◆ WORK REQUEST ◆
Count the lines in the entries that contain "camera". Say the number and nothing more.

◆ PROVIDED RECORDS ◆
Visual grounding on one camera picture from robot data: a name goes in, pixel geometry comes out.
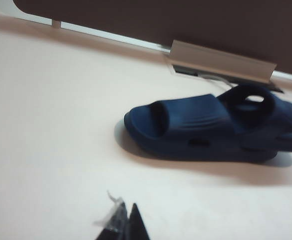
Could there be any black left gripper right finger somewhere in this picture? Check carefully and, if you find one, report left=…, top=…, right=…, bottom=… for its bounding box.
left=127, top=202, right=151, bottom=240

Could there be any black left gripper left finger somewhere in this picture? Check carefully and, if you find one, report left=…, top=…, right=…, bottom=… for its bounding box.
left=95, top=202, right=128, bottom=240

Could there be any blue rubber slipper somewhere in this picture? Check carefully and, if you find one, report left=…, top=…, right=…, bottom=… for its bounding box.
left=215, top=84, right=292, bottom=153
left=124, top=93, right=278, bottom=165

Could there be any brown desk partition panel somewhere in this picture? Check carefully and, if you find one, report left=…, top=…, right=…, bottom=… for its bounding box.
left=12, top=0, right=292, bottom=77

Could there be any metal table bracket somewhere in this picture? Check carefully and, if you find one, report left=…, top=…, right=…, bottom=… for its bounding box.
left=169, top=39, right=285, bottom=94

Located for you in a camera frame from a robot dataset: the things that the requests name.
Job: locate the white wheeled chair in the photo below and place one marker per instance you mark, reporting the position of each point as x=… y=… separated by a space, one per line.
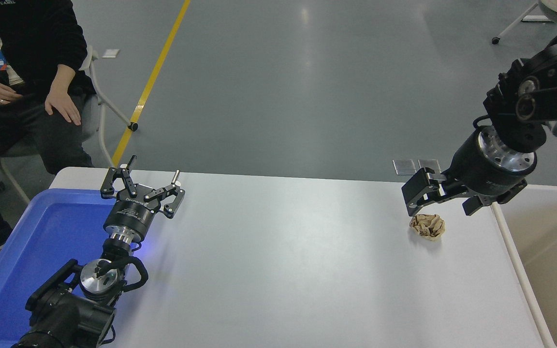
x=515 y=23

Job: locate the tan paper ball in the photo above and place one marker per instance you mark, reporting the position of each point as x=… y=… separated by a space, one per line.
x=427 y=226

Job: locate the person's left hand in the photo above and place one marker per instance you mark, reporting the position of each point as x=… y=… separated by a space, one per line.
x=62 y=101

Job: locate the metal floor plate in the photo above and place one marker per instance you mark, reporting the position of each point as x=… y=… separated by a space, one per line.
x=404 y=167
x=428 y=163

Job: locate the large pale bin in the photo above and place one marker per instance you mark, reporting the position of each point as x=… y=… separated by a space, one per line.
x=549 y=251

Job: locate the blue plastic tray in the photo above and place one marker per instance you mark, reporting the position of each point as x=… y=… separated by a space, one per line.
x=41 y=241

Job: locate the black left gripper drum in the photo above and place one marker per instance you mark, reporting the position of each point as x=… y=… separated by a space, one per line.
x=128 y=217

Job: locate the seated person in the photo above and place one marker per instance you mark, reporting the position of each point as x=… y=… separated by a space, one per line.
x=32 y=43

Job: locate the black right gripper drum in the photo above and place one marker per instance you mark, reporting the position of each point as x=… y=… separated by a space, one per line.
x=476 y=169

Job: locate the white frame chair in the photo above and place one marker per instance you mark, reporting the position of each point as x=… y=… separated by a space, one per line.
x=109 y=104

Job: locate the white floor plate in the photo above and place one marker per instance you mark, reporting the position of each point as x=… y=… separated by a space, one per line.
x=110 y=53

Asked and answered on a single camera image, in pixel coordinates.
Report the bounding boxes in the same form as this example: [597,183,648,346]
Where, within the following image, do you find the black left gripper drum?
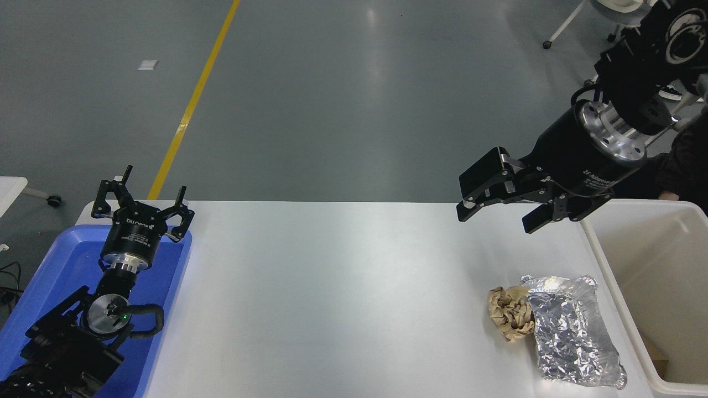
[101,202,168,259]

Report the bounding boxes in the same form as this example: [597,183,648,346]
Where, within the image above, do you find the white trolley with caster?
[0,176,63,219]

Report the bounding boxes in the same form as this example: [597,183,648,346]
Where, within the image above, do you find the person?
[611,105,708,217]

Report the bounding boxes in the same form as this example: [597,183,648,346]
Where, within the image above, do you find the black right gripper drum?
[524,107,632,197]

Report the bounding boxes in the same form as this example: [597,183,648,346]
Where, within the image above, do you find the crumpled tan paper ball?
[487,285,536,343]

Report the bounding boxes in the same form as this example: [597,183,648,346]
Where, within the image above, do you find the silver foil tray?
[520,275,628,390]

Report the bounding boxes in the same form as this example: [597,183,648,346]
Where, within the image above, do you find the white wheeled chair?
[544,0,706,103]

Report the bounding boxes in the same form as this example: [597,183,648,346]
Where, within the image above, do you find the blue plastic tray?
[0,224,193,398]

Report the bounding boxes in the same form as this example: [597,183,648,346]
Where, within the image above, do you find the black floor cable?
[0,261,23,307]

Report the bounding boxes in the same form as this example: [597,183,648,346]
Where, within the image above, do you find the large pale plastic bin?
[580,199,708,397]

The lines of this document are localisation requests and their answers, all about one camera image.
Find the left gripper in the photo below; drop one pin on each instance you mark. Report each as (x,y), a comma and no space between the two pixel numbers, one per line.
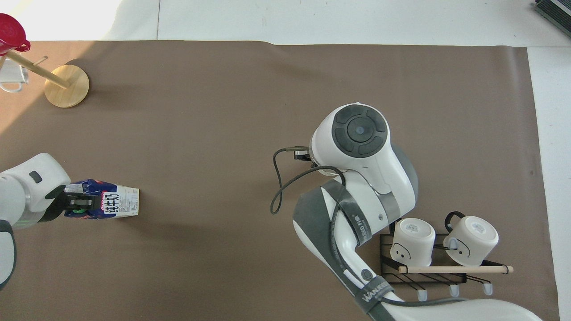
(55,204)

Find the blue and white milk carton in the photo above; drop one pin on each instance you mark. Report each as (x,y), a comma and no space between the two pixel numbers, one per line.
(126,203)

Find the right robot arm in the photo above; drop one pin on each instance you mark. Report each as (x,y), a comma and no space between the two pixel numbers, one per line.
(361,187)

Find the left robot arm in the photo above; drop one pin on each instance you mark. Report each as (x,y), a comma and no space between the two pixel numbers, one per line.
(26,187)

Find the wooden cup tree stand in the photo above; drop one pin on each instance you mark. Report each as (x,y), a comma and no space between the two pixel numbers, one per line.
(67,89)

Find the red plastic cup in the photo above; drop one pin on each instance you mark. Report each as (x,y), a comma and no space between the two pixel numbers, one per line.
(11,31)

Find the white cup with smiley face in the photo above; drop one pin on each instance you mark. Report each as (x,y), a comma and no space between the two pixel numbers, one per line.
(412,243)

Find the clear glass mug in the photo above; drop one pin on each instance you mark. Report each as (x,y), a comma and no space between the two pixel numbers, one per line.
(13,78)

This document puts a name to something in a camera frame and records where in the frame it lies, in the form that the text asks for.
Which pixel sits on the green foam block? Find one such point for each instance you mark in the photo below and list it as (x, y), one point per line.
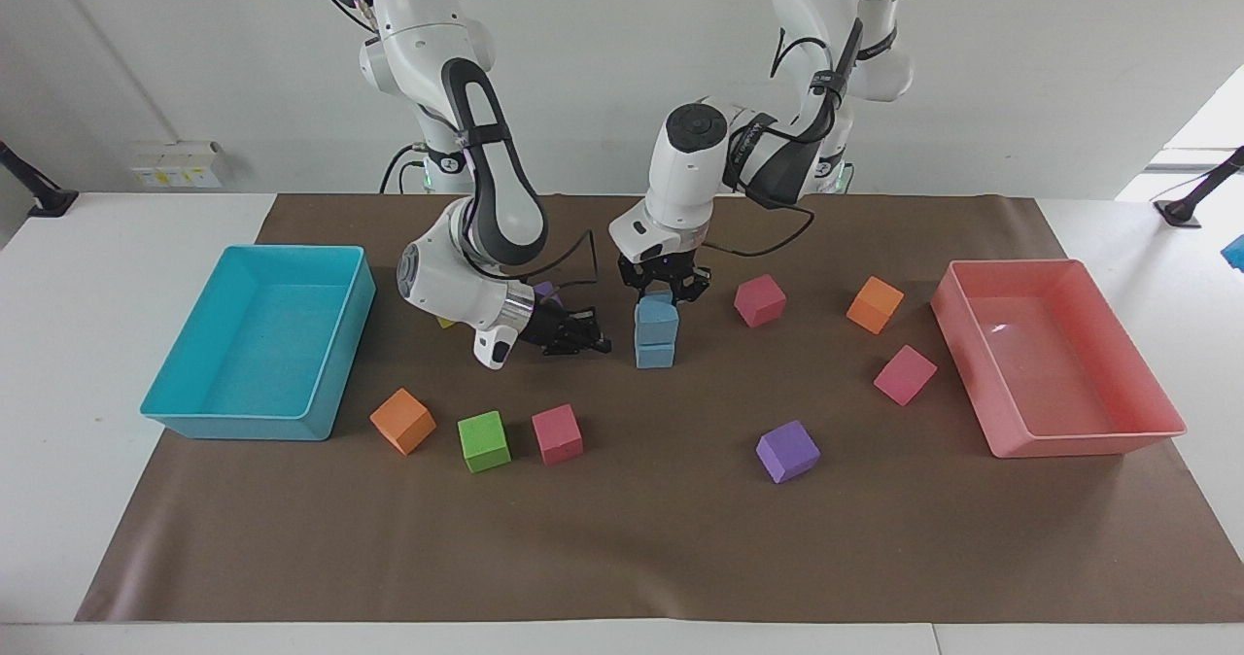
(484, 441)

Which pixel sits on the teal plastic bin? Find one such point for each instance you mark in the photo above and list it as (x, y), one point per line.
(262, 344)

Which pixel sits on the black stand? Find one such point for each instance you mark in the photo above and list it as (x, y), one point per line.
(44, 198)
(1191, 203)

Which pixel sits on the blue object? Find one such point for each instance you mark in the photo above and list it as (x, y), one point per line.
(1235, 253)

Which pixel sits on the purple foam block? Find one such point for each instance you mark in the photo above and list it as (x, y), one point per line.
(788, 452)
(546, 291)

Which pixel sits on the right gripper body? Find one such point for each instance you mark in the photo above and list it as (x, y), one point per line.
(550, 327)

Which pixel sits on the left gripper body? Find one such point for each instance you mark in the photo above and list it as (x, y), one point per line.
(664, 268)

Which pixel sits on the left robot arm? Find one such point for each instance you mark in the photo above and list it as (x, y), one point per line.
(685, 164)

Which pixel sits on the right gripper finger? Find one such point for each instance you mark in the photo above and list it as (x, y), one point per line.
(586, 322)
(588, 347)

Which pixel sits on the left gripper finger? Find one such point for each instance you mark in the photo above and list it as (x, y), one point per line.
(691, 285)
(641, 286)

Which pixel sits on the orange foam block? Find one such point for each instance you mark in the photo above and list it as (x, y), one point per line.
(875, 305)
(402, 422)

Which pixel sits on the blue foam block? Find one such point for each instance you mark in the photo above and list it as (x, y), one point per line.
(658, 323)
(654, 357)

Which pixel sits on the pink foam block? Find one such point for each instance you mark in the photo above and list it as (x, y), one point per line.
(557, 435)
(759, 301)
(905, 375)

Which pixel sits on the pink plastic bin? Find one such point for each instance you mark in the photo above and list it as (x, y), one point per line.
(1054, 359)

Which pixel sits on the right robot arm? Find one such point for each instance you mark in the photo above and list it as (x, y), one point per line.
(491, 174)

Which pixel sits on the white wall socket strip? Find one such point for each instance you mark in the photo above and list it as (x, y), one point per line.
(175, 164)

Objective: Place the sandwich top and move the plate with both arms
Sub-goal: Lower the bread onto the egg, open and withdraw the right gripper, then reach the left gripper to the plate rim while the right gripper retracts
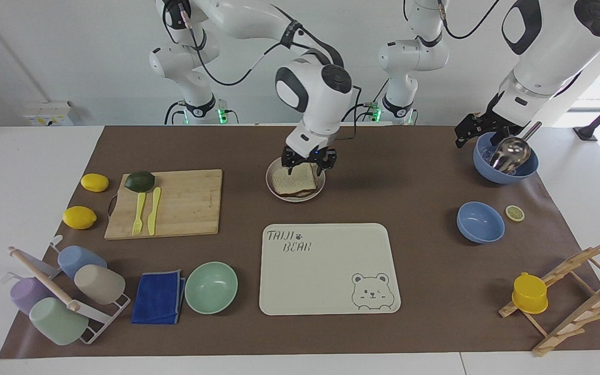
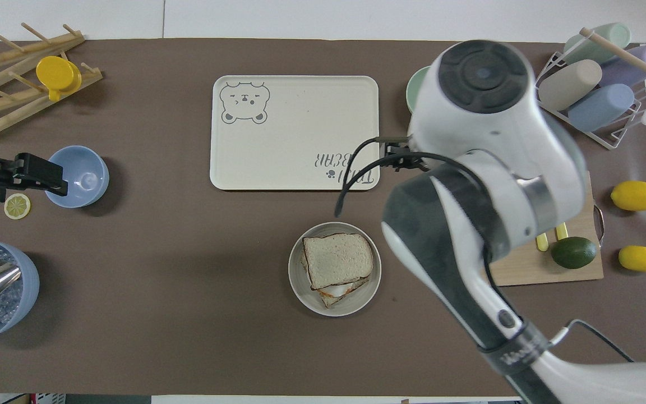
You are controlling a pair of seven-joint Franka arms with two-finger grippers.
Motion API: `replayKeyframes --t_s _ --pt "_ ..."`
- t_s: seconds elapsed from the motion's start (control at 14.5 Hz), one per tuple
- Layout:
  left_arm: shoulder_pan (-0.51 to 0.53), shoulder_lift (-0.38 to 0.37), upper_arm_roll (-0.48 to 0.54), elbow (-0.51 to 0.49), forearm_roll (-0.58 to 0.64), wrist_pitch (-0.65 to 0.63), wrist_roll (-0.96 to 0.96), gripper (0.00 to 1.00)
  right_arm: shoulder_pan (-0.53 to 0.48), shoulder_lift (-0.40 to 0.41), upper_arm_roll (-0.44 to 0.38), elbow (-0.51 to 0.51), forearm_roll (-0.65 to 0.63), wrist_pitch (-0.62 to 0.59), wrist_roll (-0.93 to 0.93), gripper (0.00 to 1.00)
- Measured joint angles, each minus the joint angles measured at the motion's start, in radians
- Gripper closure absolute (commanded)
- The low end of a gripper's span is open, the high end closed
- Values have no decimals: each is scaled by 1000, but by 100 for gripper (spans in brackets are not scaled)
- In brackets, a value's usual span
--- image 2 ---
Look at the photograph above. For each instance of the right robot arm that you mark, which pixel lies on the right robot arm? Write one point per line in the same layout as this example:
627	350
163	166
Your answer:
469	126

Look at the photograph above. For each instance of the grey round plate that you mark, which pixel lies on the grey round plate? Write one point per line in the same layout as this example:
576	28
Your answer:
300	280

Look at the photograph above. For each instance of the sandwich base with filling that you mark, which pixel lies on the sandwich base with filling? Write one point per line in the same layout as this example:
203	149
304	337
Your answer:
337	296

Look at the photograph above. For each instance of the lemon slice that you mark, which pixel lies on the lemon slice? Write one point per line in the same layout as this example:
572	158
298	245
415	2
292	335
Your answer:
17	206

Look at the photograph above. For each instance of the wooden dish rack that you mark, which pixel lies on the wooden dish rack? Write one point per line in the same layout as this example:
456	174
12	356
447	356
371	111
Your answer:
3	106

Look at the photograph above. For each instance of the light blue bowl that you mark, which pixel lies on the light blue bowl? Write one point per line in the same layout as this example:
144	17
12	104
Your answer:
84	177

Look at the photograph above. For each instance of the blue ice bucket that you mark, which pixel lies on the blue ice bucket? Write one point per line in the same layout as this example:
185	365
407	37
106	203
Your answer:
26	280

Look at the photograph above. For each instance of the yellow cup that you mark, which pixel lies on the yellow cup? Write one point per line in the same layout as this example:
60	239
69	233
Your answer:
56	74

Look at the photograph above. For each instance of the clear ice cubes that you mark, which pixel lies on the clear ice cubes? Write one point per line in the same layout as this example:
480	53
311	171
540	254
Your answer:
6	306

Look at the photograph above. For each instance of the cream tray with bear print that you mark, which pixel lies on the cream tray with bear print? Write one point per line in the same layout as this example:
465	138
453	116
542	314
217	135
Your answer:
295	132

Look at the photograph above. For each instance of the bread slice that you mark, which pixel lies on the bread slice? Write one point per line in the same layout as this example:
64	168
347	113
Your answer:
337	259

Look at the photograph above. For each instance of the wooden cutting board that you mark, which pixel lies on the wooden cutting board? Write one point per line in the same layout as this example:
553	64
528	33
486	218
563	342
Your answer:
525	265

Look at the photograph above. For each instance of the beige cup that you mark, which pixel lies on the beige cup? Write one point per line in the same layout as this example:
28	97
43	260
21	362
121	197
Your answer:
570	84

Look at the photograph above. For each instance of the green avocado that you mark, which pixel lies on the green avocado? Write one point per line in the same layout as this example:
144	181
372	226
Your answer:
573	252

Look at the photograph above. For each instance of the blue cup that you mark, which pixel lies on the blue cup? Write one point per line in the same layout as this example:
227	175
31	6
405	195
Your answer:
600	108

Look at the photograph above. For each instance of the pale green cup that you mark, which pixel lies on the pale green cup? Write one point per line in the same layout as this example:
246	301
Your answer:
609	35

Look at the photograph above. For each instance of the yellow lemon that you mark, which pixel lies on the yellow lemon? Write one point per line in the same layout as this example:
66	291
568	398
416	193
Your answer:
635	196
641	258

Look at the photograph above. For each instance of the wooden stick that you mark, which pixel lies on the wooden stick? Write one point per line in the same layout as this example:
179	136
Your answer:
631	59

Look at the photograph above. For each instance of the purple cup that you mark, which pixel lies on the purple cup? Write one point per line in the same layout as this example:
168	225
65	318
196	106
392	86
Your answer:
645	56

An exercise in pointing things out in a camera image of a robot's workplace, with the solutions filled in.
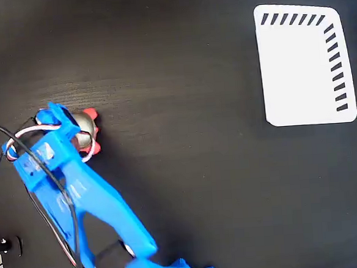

◆ YOUR RESPONSE ◆
6